THE DATA below:

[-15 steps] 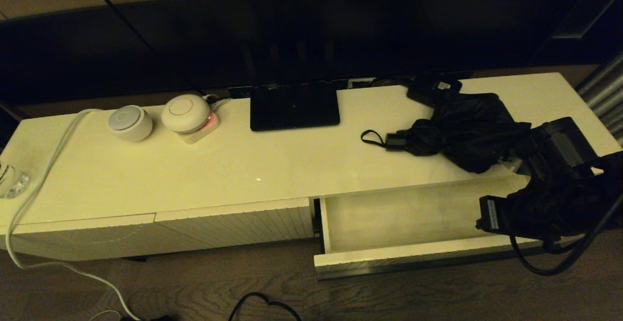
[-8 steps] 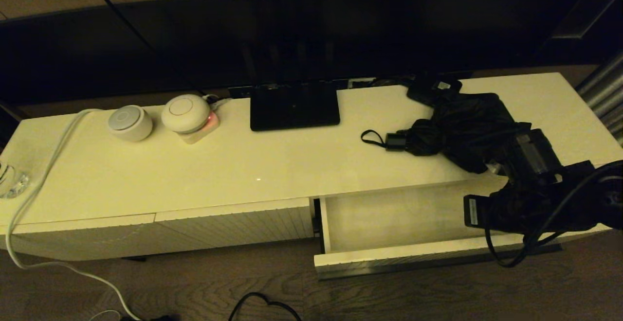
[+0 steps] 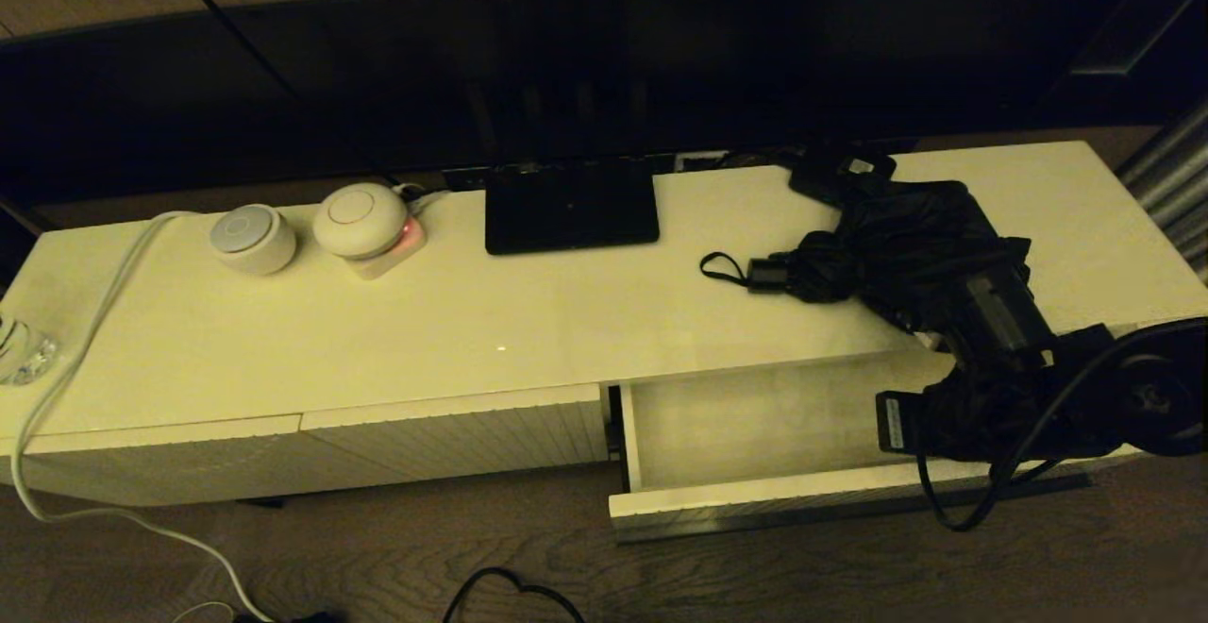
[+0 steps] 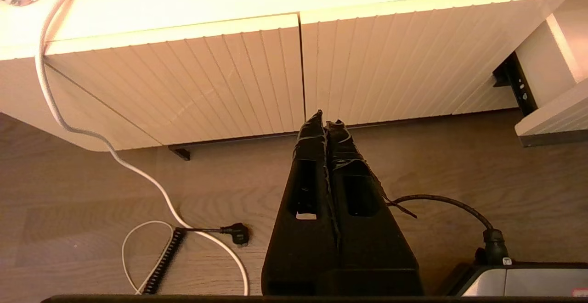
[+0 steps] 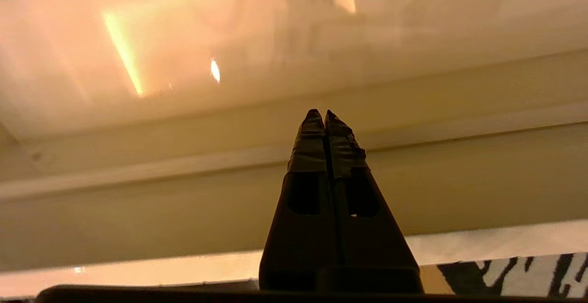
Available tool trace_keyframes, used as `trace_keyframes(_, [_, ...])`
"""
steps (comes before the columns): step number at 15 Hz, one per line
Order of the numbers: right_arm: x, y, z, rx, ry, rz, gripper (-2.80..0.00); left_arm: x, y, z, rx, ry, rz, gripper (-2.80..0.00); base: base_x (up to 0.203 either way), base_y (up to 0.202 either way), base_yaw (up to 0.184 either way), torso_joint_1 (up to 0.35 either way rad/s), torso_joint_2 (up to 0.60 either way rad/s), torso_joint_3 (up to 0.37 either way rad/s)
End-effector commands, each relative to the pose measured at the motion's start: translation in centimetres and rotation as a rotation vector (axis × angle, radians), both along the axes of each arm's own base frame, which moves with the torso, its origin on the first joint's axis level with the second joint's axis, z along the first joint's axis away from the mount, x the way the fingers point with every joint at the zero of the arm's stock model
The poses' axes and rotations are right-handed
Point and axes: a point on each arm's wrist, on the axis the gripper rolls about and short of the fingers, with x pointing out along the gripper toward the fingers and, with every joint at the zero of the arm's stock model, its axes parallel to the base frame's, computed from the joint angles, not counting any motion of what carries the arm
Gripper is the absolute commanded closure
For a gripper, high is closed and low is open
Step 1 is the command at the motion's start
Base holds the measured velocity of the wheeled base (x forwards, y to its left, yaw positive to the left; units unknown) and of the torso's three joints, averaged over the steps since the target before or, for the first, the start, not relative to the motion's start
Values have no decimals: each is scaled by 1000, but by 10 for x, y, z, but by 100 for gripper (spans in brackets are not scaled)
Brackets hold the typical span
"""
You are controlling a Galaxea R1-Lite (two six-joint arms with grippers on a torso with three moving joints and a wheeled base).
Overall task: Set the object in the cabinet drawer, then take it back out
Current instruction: Open the drawer
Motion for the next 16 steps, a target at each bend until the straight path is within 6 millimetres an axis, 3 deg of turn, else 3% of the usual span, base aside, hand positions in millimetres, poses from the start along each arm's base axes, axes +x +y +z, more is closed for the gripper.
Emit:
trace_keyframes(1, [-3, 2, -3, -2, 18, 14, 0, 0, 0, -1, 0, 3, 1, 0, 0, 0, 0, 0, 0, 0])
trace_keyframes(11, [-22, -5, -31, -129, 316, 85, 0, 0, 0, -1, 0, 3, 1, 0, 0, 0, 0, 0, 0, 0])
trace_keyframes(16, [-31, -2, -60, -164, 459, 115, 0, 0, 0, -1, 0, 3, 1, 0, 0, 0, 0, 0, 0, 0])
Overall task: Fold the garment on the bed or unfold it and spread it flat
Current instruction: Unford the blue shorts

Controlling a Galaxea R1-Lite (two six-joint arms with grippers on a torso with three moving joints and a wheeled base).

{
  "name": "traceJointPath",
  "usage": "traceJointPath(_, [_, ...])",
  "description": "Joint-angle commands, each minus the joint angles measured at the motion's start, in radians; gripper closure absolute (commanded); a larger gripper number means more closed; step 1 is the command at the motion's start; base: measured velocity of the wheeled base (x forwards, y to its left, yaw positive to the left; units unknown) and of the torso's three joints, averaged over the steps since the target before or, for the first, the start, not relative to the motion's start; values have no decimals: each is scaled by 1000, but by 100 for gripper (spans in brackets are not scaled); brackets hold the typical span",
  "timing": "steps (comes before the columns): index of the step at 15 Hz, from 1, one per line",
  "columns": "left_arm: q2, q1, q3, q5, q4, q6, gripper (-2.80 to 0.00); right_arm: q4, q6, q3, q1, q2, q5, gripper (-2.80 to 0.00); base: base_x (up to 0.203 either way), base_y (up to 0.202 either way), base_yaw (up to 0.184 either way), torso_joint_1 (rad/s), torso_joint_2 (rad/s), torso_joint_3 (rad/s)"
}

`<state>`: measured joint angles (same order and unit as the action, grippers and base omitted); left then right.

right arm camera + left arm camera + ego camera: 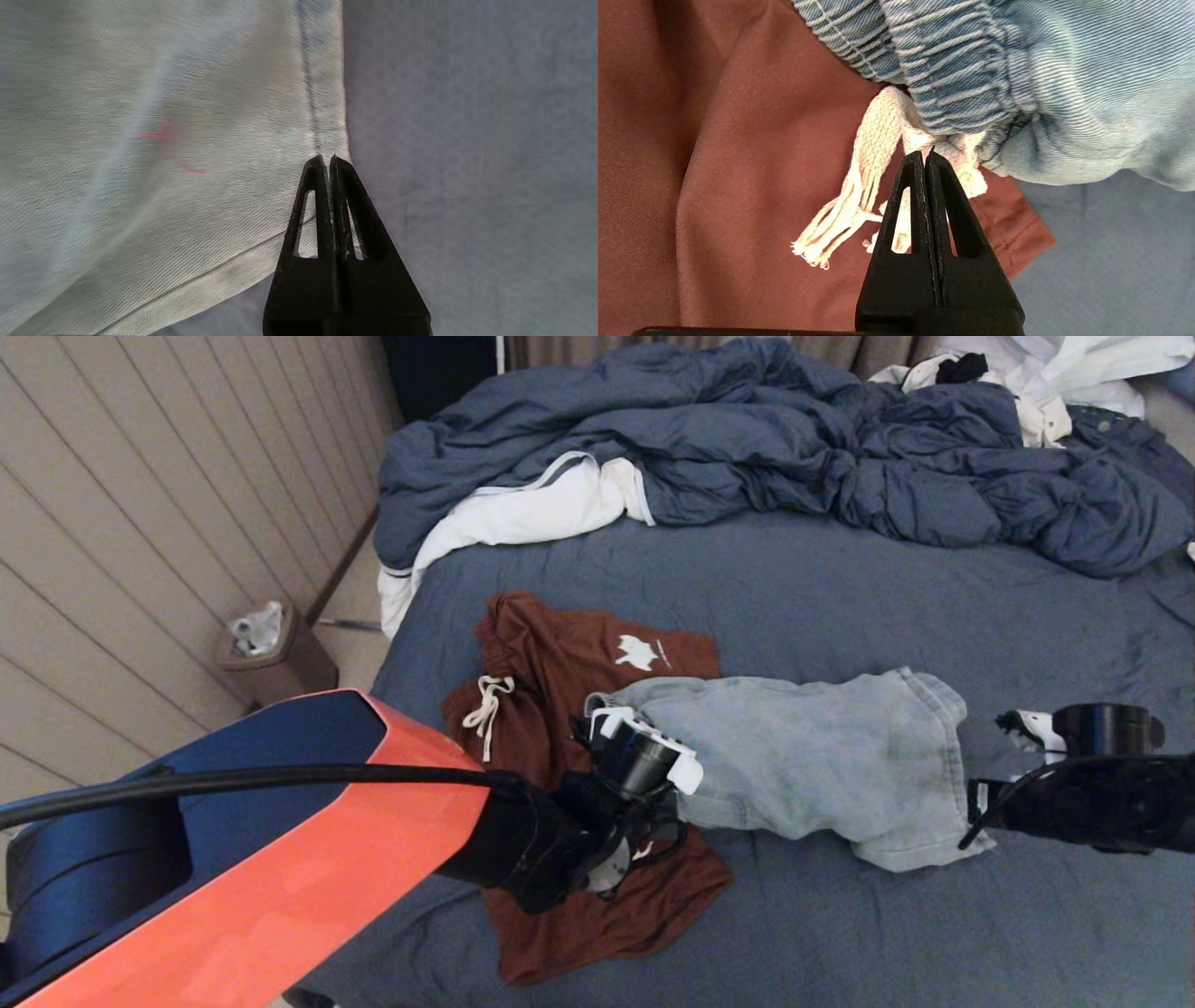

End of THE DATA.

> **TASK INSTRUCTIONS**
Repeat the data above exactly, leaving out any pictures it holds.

> **RESULT OF THIS EXERCISE**
[-15 steps] 
[-8 steps] 
[+0 steps] 
[+0 steps] 
[+0 steps] 
Available tool trace_keyframes, used as `trace_keyframes(_, [_, ...])`
"""
steps (comes before the columns): step number at 15 Hz, one per line
Order of the numbers: right_arm: x, y, z, rx, ry, rz, gripper (-2.80..0.00); left_arm: x, y, z, rx, ry, rz, gripper (-2.80..0.00); base: base_x (up to 0.203 either way), base_y (up to 0.202 either way), base_yaw (up to 0.184 either way), torso_joint_1 (up to 0.35 either way rad/s), torso_joint_2 (up to 0.60 either way rad/s), torso_joint_3 (up to 0.37 either way rad/s)
End-effector commands, each relative to the pose measured at the motion's start: translation in centimetres and rotation as a rotation vector (axis × angle, radians), both along the axes of each arm's own base frame, which moves with the torso, its origin on the first joint's axis level with the second joint's axis, z along the first joint's axis away from the mount, x the way the fingers point with every joint at the zero of the arm's stock model
The poses' axes and rotations are right-handed
Point and axes: a point on each arm's wrist, on the axis the gripper rolls about and short of the fingers, with x pointing out along the gripper toward the fingers and, with every joint at the zero of the arm's stock model, its axes parallel to the base frame's, computed from the joint angles, not counting any motion of what carries the arm
Gripper is the absolute commanded closure
For a gripper, high is closed and low is open
Step 1 is the command at the motion's start
Base holds the measured velocity of the wheeled base (x forwards, y to its left, yaw positive to the left; units unknown) and of the torso's three joints, averaged over the steps since the target before or, for the first, the start, not relative to the motion's start
Values have no decimals: each is scaled by 1000, but by 10 for x, y, z, but by 100 for gripper (spans in brackets are not scaled)
Brackets hold the typical span
"""
You are controlling a Galaxea R1-Lite (two six-joint arms with grippers on a torso with three moving joints and a wheeled base).
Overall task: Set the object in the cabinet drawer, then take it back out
Current instruction: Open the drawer
Motion for the next 16 steps, a target at each bend until the straight path is within 6 millimetres an axis, 3 deg of turn, else 3% of the usual span, base aside, hand positions in millimetres, poses from the start along each arm's base axes, axes +x +y +z, more is closed for the gripper.
Emit:
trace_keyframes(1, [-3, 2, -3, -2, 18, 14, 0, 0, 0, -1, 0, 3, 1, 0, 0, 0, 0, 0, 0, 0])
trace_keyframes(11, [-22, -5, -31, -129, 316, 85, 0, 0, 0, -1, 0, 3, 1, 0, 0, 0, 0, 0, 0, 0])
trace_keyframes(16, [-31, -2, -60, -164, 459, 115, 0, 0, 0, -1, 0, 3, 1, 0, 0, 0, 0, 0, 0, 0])
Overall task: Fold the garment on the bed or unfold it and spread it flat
Current instruction: Unford the blue shorts

Controlling a Galaxea R1-Lite (two six-joint arms with grippers on a torso with three moving joints and a wheeled base).

{
  "name": "traceJointPath",
  "usage": "traceJointPath(_, [_, ...])",
  "description": "Joint-angle commands, each minus the joint angles measured at the motion's start, in radians; gripper closure absolute (commanded); a larger gripper number means more closed; step 1 is the command at the motion's start; base: measured velocity of the wheeled base (x forwards, y to its left, yaw positive to the left; units unknown) and of the torso's three joints, averaged over the steps since the target before or, for the first, the start, not relative to the motion's start; values have no decimals: each is scaled by 1000, but by 100 for gripper (spans in brackets are not scaled); brackets hold the typical span",
  "timing": "steps (comes before the columns): index of the step at 15 Hz, from 1, one per line",
  "columns": "left_arm: q2, q1, q3, q5, q4, q6, gripper (-2.80 to 0.00); right_arm: q4, q6, q3, q1, q2, q5, gripper (-2.80 to 0.00); base: base_x (up to 0.203 either way), base_y (up to 0.202 either way), base_yaw (up to 0.184 either way), torso_joint_1 (rad/s), torso_joint_2 (rad/s), torso_joint_3 (rad/s)"
}

`<state>`: measured joint angles (same order and unit as the action, grippers and base omitted); left then right.

right arm camera + left arm camera + ego camera: 

The work on this exercise is complete.